In exercises, 1 through 10, find all solutions of the linear systems using elimination.Then check your solutions.

9.$$\begin{gathered} \left|x+2y+3z=1 \\ 3x+2y+z=1 \\ 7x+2y-3z=1\right| \end{gathered}$$

Short answer

The system of equation has infinite number of solutions. One of them is$x=\frac{-1}{4},y=1,z=\frac{-1}{4}$.

Step-by-step solution

Step 1:Transforming the equation. 

To get the solution, we will transform the value of x,y,z.

$$\begin{gathered} \left|x+2y+3z=1......\left(1\right) \\ 3x+2y+z=0......\left(2\right) \\ 7x+2y-3z=0......\left(3\right)\right| \end{gathered}$$Into the form$$\begin{gathered} \left|x=.... \\ y=.... \\ z=... \\ \right| \end{gathered}$$

Eliminating the variables

In the given system of equations, we can eliminate the variables by adding or subtracting the equations.

In this system, we can eliminate the variable x from equation 2 and 3. First of all subtract the 3 times of equation 1 from equation2 and then subtract 7 times of first equation from equation 3.

$$\begin{gathered} \begin{array}{rcl}\left|x+2y+3z=1 \\ 3x-3x+2y-6y+z-9z=-2 \\ 7x-7x+2y-14y-3z-21z=-6\right|& =& \left|x+2y+3z=1 \\ -4y-8z=-2 \\ -12y-24z=-6\right|\end{array} \end{gathered}$$

Now divide the equation 2 by-2 and equation 3 by -6.

$$\begin{gathered} \begin{array}{rcl}& & \left|x+2y+3z=1 \\ 2y+4z=1 \\ 2y+4z=1\right|\end{array} \end{gathered}$$

Now subtract the equation 3 from equation 2.

$$\begin{gathered} \begin{array}{rcl}& & \left|x+2y+3z=1 \\ 0=0 \\ 2y+4z=1\right|\end{array} \end{gathered}$$

Now we are left with only two equations.
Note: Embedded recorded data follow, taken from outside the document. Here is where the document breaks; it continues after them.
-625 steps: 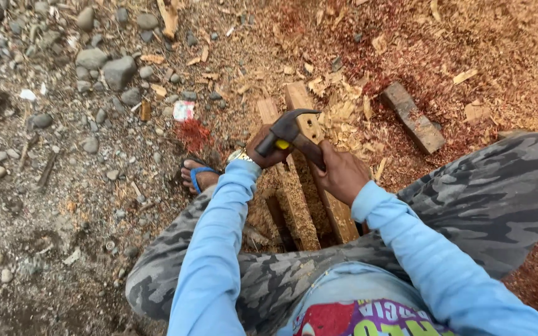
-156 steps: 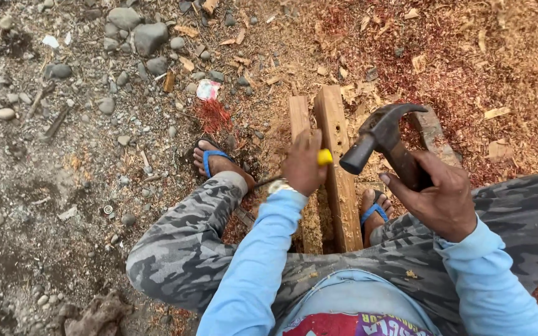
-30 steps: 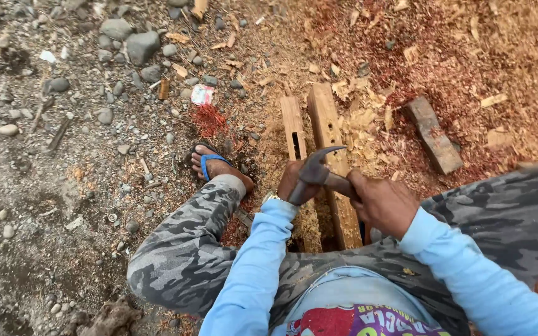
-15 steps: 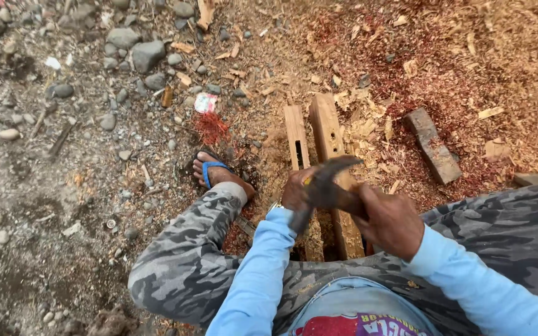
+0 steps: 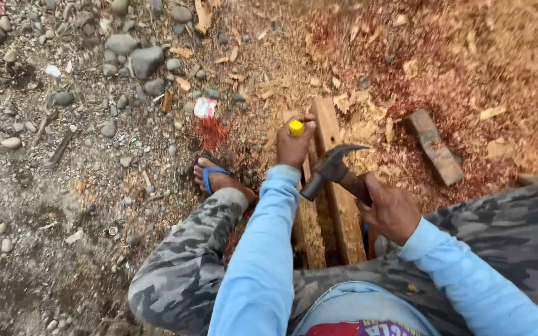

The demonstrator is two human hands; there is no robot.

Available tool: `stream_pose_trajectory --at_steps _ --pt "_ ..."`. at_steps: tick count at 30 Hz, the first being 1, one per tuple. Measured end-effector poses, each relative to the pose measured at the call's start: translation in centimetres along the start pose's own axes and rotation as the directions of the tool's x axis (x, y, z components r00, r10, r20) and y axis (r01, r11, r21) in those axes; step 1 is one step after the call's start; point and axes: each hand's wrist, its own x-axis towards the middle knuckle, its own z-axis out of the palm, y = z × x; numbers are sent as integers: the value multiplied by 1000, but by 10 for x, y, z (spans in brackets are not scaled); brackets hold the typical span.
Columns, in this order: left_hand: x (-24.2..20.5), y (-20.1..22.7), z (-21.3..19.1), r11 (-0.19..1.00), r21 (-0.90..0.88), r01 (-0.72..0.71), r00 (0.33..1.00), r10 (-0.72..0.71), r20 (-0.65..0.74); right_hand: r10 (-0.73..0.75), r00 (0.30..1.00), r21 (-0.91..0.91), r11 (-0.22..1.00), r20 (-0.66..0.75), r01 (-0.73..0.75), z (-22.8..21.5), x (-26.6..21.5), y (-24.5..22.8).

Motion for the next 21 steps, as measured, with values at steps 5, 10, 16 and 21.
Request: stream_pose_trajectory --at_steps 5,10,16,21 --pt "-97 21 17 948 315 -41 989 83 -120 75 997 39 996 -4 -74 -9 1 3" --pt "-169 53 -30 798 395 -456 887 371 274 -11 997 100 995 -75 18 -6 3 12" --pt "-145 52 -43 885 272 -379 864 233 446 -57 977 148 985 -206 89 -31 6 -20" --pt "-139 28 -49 807 265 -528 729 272 628 -31 981 148 987 -191 60 -25 1 -12"
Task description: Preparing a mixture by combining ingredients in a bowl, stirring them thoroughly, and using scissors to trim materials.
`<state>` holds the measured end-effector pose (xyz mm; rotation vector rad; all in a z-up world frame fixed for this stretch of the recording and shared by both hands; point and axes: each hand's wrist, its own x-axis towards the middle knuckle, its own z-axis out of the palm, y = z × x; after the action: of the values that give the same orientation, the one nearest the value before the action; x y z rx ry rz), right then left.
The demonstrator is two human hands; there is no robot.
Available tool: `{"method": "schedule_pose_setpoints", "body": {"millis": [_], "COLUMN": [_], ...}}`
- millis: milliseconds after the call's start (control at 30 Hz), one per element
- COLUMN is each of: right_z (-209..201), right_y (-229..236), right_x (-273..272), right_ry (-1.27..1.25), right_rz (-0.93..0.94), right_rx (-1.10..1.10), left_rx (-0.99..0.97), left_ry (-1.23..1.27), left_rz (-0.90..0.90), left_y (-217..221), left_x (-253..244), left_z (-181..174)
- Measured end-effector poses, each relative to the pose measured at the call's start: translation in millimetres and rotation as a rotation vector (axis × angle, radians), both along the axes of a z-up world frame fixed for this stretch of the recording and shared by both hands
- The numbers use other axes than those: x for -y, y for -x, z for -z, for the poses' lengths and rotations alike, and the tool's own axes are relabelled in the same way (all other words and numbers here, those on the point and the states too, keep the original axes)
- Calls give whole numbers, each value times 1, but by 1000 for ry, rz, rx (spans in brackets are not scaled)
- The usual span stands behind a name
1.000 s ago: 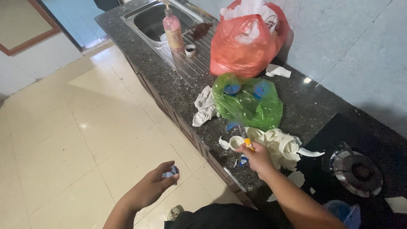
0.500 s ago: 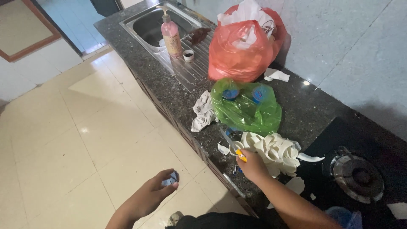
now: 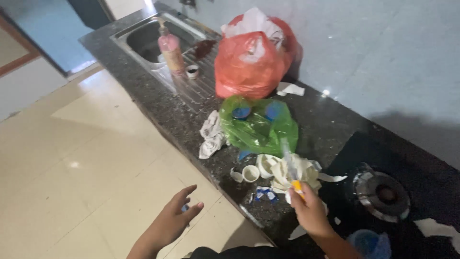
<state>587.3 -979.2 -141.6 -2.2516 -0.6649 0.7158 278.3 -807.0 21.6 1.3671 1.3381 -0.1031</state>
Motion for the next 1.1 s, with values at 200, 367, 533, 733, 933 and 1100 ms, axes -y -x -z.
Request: {"method": "schedule_pose_setpoints", "body": {"millis": [200, 367, 533, 733, 933, 1100], "right_z": [-3, -37, -24, 39, 20, -1], "right_y": [-35, -19, -8, -32, 36, 143], "right_x": [67, 56, 31, 20, -63, -146], "right_ry": [-413, -207, -290, -655, -580, -484], "right_rz": [341, 519, 660, 702, 590, 425], "right_rx": [-394, -503, -608, -631, -561, -690], "left_rx": [9, 219, 246, 159, 155, 70], "left_ry": [-131, -384, -580, -619, -599, -793], "left_rz": [25, -8, -128, -404, -573, -506], "left_y": [-37, -47, -27, 37, 104, 173], "left_x": [-4, -1, -12, -56, -106, -162], "left_z": [3, 30, 20, 24, 16, 9]}}
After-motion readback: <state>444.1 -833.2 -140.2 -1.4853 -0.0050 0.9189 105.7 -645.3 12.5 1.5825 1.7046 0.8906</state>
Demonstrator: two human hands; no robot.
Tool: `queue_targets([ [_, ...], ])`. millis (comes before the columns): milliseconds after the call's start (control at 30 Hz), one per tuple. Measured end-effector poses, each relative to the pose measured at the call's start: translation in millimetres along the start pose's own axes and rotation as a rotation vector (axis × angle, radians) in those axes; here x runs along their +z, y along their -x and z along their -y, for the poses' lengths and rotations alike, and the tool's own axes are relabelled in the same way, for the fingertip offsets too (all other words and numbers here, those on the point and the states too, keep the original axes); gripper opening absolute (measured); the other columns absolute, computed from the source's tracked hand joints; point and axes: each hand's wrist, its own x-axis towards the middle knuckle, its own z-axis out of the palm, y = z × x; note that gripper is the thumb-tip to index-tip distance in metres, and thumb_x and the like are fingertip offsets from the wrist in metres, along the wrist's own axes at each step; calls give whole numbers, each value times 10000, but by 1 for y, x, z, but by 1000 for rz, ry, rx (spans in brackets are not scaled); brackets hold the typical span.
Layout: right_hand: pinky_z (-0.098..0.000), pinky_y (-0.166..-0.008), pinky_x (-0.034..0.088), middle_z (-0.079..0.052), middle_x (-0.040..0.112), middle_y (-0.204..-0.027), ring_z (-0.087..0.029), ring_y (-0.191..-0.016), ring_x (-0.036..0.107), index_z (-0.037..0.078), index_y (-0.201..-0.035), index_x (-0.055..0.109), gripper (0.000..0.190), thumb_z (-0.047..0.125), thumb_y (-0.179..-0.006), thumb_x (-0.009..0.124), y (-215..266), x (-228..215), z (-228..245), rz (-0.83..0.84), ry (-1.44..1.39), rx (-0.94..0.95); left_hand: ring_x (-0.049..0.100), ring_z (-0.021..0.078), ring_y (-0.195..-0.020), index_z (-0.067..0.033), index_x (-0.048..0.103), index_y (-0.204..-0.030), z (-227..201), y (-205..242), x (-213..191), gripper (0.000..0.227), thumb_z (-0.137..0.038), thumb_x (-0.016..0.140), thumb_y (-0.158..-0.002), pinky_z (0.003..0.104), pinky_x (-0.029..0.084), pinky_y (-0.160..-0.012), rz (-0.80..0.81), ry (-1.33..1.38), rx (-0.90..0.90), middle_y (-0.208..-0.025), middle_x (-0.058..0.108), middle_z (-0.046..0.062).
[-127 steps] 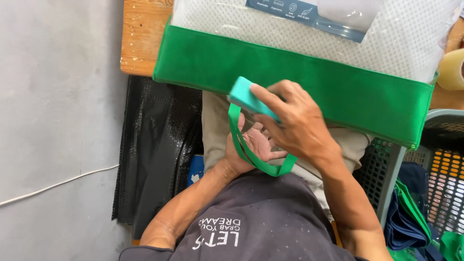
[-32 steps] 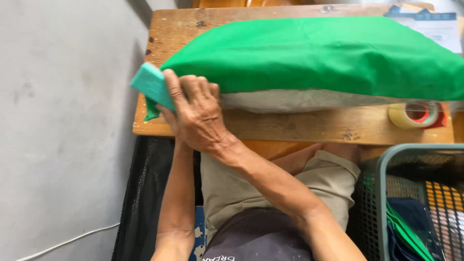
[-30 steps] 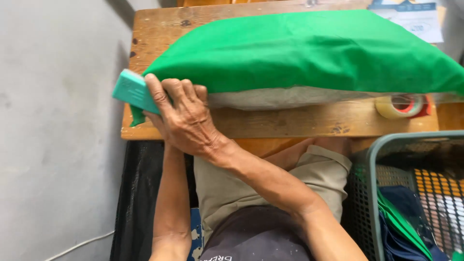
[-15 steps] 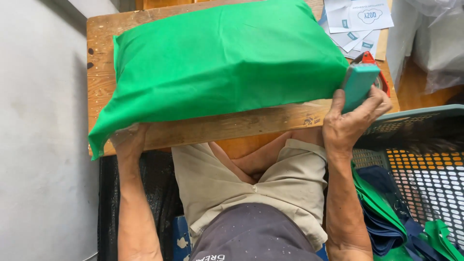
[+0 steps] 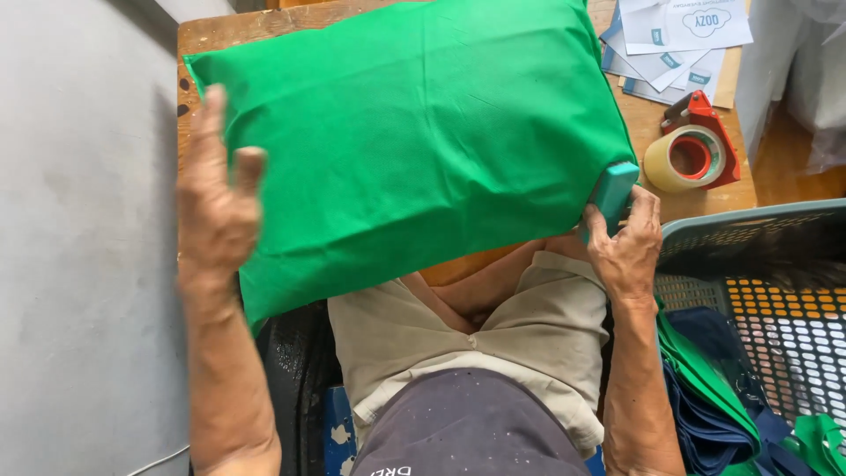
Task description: The person uses a small teal sponge to wipe the surface of a green pillow encased in a clear plastic bag. They systematically rub the front, sides, and back of the pillow, flipping it over to clean all visible surfaces.
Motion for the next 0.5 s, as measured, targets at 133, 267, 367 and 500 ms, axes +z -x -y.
queue_targets([
  [133,-488,-909,475,-252,544,-1185,-411,-1093,562,-101,-1283,582,484,106,-906,806,-14,-42,48,30,96,49,-126,373,-1572,-283,59,-1659,-51,-31,79,904,-776,313,-945,769,-61,-1163,432,-227,-117,-1700,-115,89],
  [267,-537,-953,490,-267,432,-1202,-434,-1111,517,-121,-1498,485,640,41,-980,825,-28,-62,83,-91,100,-48,-141,412,-1575,-313,0,-1671,-30,-21,132,1092,-950,328,-845,819,-143,-1083,436,-528,-37,-1723,-121,88],
  [367,-535,-1066,481,-279,477,-1297,-437,-1221,514,-1,-1605,332,737,168,-1051,789,-43,-39,103,-58,100,-157,-78,399,-1596,-295,64,-1679,-18,-4,136,1134,-960,426,-836,822,-108,-1107,330,-503,19,-1741,-39,85],
  [500,-521,-1050,479,-256,576,-1256,-416,-1139,547,-17,-1582,327,710,257,-1060,722,-52,17,159,-4,25,-366,-58,402,-1596,-270,98,-1683,-19,7,137,1151,-961,443,-830,833,-80,-1110,291,-513,49,-1740,-14,96],
])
This means the system of equation has infinite number of solutions.

Choosing the value of variable y.

Let the value of y be 1. Now put this in equation 1 and equation3.

$$\begin{gathered} \begin{array}{rcl}\left|x+2\left(1\right)+3z=1 \\ 2\left(1\right)+4z=1\right|& =& \left|x+3z=-1 \\ z=\frac{-1}{4}\right|=\left|x=\frac{-1}{4} \\ z=\frac{-1}{4}\right|\end{array} \end{gathered}$$

Hence, we get value of $x=\frac{-1}{4},y=1,z=\frac{-1}{4}$. Thus the system has only trivial solution.

Checking the solution

Now check the solution by putting the value of x, y and z in the given system of equation.

$$\begin{gathered} \frac{-1}{4}+2\left(1\right)+3\left(\frac{-1}{4}\right)=1 \\ 3\left(\frac{-1}{4}\right)+2\left(1\right)+\left(\frac{-1}{4}\right)=1 \\ 7\left(\frac{-1}{4}\right)+2\left(1\right)-3\left(\frac{-1}{4}\right)=1 \end{gathered}$$

Hence, the system of equations has infinite number of solutions. One of them is $x=\frac{-1}{4},y=1,z=\frac{-1}{4}$